Sensor Taxonomy: Proprioception vs. Exteroception
Robot sensors divide into two fundamental categories. Understanding this split is the first step in building your sensor suite because each category answers a different question: "What is the robot doing?" versus "What is the world doing?"
Proprioceptive sensors measure the robot's internal state -- joint angles, joint velocities, motor currents, end-effector forces. They tell the controller where the robot is and how much effort it is exerting. Without proprioception, no closed-loop control is possible.
Exteroceptive sensors measure the external environment -- object positions, surface geometry, proximity, temperature, sound. They enable perception-driven behaviors like obstacle avoidance, object grasping, and scene understanding.
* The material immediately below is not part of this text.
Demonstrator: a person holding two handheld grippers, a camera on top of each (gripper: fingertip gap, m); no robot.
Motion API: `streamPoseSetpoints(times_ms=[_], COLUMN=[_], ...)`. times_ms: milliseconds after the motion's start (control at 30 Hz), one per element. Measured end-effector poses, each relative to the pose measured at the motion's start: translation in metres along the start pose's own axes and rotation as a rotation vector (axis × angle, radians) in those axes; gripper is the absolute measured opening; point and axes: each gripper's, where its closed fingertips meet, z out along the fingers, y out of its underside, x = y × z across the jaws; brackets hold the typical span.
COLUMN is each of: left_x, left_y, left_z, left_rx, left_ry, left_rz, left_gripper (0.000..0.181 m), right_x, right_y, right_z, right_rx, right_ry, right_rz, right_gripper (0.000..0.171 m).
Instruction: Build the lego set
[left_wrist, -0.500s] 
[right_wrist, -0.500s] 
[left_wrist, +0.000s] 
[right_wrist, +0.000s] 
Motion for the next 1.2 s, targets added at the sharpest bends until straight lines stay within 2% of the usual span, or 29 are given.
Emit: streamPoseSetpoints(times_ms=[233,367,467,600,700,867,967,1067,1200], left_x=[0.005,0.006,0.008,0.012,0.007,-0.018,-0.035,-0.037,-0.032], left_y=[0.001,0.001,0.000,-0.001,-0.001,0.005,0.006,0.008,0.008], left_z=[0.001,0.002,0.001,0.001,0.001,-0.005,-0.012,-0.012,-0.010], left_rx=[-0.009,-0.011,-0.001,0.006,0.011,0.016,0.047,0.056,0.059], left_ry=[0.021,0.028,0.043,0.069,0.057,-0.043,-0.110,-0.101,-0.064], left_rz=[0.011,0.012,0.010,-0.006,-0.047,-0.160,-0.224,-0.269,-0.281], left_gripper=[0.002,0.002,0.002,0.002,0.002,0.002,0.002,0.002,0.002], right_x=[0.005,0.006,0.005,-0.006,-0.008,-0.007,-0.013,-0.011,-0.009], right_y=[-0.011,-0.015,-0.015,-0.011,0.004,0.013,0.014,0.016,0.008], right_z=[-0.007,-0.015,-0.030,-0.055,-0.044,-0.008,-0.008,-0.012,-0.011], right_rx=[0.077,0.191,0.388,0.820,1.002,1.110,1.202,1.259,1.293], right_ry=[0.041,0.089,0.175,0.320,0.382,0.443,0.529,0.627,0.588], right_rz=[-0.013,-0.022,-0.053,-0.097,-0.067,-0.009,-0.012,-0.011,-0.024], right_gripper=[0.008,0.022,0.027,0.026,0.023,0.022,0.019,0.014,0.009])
| Category | Sensor Type | Measures | Typical Update Rate | Price Range |
|---|---|---|---|---|
| Proprioceptive | Encoder (incremental) | Joint angle, velocity | 1-10 kHz | $15-$200 |
| Proprioceptive | Encoder (absolute) | Joint angle (no homing) | 1-10 kHz | $50-$500 |
| Proprioceptive | IMU | Orientation, angular rate, acceleration | 100-8000 Hz | $2-$2,000 |
| Proprioceptive | Force/Torque (F/T) | 6-axis wrench at wrist | 100-7000 Hz | $1,500-$12,000 |
| Proprioceptive | Motor current sensor | Torque estimate (via current) | 1-10 kHz | Built-in |
| Exteroceptive | RGB Camera | 2D color image | 30-160 Hz | $50-$2,000 |
| Exteroceptive | Depth Camera (RGB-D) | 3D point cloud + color | 30-90 Hz | $200-$1,500 |
| Exteroceptive | 2D LiDAR | Planar distance scan | 5-40 Hz | $100-$1,200 |
| Exteroceptive | 3D LiDAR | 3D point cloud (long range) | 10-20 Hz | $400-$75,000 |
| Exteroceptive | Tactile Sensor | Contact pressure, slip, texture | 30-1000 Hz | $200-$5,000 |
| Exteroceptive | Proximity (ToF/IR) | Distance to nearest object | 50-100 Hz | $5-$50 |
Encoders: The Foundation of Robot Control
Every servo-driven robot joint requires an encoder. Encoders convert mechanical rotation into digital position data that the motor controller uses for closed-loop position and velocity control. Without accurate encoders, no control algorithm can function.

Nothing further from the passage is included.